I don’t think so. Alcohol is a sociably acceptable chemical used my many to let their hair down, relax, forget the troubles of the day and so on. If it’s used for that too often the body becomes physiologically dependent on it and tells the old brain that it is needed.

Then the brain falls in line and starts thinking that it also needs it. The before you know it, BANG! you’re stuck in a trap where all the body functions think it has to have it to get by.

This is what I call “total addiction trap,” the one I had. I even became a planned drinker always making plans to never run out especially on the weekends. Alcohol becomes the crutch we use to deal with the things we don’t want to. It covers up the mysterious depression that we can’t recognize.

It is also a progressive fatal journey. My recovery began with a decision to stop killing myself and try to fix my life. I asked God for help and it was there. I became very honest with myself and started working on the problem areas in my life and started seeing some real fixes taking place.

I knew that things weren’t going to change to suit me so I had to make some changes to be able to deal with all the stresses, nitpickers, unfairs, financials, medicals, deaths, accidents, and all the other things that life deals out to me, you and every single human being on this planet from the beginning of time until it’s all over.

AA has been good to me and it really made a difference in my life. I didn’t stand on the outskirts and watch, I got very involved with my home group and have made some of the finest “real” friends that can be found anywhere. But, over time I felt that I needed something more. I won’t say I outgrew AA but I did want to take my recovery to the next level. I believe that I have gone from the basement to the top floor in my recovery and staying sober is simple for me.

There are some very good reasons why. I’m at the point where some things I hear in meetings go against my grain and I have to work on acceptance all the time. Everyone doesn’t feel the way I do and I have to be willing to accept that. I here allot that “I found God”, well He was never lost in the first place.

He’s everywhere you want Him to be. I hear, “While growing spiritually in this program”, and then the next breath is GD or other trash language and I can’t for the life of me make the connection.

In order to honestly grow spiritually, you must start with cleaning up your act. To take the name of God in vain is to ignore that which is holy and snatch the entertainment for that moment. Some people think it’s impressive to swear in a group of people.

Sorry, I can’t do that. Foul language demonstrates the presence of a limited vocabulary and often in rebellion not even knowing what there is to rebel about.

I believe AA was created by Bill W. in a fashion to be a generic approach to spiritually without offending those who think they don’t want to hear that God stuff…

Well, I believe the God stuff and had rather do that and get there, and find out that it wasn’t true than not believe it and find out that it was. I know you’re probably getting board with this so I’ll try to draw it to a close. My recovery is simple and is based on a few simple things.

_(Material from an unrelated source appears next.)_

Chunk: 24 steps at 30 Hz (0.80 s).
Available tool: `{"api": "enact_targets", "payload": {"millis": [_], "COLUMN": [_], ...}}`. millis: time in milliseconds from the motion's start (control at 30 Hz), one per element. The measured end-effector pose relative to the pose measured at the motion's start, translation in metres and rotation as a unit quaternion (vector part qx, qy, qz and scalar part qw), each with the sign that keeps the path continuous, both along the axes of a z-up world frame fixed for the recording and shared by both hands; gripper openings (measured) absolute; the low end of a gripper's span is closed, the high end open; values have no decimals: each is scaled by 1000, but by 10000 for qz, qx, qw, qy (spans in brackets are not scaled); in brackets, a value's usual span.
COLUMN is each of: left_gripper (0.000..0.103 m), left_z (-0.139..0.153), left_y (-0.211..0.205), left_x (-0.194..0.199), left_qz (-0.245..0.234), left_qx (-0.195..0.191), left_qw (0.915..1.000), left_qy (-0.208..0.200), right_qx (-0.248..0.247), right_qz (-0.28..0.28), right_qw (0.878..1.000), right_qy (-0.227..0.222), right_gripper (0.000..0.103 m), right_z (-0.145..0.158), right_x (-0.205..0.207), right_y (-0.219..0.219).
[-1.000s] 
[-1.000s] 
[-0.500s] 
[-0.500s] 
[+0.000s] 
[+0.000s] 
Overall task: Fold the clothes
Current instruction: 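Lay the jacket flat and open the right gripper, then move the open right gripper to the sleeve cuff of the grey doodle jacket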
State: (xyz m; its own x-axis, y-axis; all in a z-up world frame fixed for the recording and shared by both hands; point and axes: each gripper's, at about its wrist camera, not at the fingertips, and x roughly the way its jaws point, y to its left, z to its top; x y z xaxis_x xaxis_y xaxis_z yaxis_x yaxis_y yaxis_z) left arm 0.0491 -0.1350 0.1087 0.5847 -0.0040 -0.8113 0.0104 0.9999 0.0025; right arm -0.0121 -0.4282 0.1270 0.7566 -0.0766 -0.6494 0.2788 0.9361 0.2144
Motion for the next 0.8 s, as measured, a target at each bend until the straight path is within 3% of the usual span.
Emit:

If I keep my faith in God, ask him for strength do deal with everything life has to offer, bad and good, and I try my best to embrace each day with a positive attitude and not fall victim to negative thoughts, ask God to let me help someone today, show kindness and try to be a good person, I believe I’ll make it.

I won’t need any kind of drug to help me deal with things. My cat is sick, my x-wife wouldn’t let me have the kids this weekend, my car broke down, my boss made me mad today, that SOB pulled out in front of me and the list is endless.

Life is a parade of little snags. Deal with them! The best defense against drinking is a good offense.

Make the right plays. Life is about 10% what happens to you and 90% how you react to it. Don’t react to it, act upon it and it will get easier and easier.

My real story is found in the book of Proverbs, chapter 23, verses 29 through 35. Read it and see if it’s not allot like yours. It’s my story and I’m sticking to it. May God bless all the alcoholics in and out of recovery. I remain……….sober.